* [INSTRUCTIONS TO FOLLOW] Determine the number of lines in the listing that contain "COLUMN". Write only that number.

* [GIVEN MATERIAL]
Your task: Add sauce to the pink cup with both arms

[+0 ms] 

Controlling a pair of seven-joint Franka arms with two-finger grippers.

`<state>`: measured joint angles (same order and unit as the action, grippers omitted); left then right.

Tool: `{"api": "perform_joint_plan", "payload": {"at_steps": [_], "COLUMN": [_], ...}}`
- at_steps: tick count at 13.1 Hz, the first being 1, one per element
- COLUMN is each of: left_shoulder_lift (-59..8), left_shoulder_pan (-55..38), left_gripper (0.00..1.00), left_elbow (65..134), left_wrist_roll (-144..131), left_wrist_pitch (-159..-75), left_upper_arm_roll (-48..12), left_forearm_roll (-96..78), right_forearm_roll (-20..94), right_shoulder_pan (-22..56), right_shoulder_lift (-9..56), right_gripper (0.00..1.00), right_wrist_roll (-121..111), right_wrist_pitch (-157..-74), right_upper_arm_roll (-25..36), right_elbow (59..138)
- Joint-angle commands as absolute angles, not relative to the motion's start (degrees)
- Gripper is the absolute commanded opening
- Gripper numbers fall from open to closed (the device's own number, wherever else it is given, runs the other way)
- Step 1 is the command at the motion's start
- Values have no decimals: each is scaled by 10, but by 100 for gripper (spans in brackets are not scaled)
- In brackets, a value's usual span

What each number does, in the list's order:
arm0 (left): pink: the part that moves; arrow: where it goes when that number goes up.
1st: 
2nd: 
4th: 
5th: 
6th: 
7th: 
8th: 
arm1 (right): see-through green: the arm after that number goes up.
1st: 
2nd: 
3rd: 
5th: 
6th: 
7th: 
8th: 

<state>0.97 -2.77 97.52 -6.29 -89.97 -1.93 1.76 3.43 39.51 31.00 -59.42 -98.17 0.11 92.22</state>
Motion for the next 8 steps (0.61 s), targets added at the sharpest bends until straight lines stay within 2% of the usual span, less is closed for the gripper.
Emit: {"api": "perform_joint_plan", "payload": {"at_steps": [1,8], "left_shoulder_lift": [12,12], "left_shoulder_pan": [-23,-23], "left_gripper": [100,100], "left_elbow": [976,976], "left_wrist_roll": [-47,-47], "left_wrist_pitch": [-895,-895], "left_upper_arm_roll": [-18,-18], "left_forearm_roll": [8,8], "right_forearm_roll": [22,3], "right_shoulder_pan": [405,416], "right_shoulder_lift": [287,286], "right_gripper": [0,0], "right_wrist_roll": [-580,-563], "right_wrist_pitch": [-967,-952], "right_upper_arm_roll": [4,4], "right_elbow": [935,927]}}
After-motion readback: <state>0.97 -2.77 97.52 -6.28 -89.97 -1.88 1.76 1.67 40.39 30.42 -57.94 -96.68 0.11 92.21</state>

* [ANSWER SPACE] 2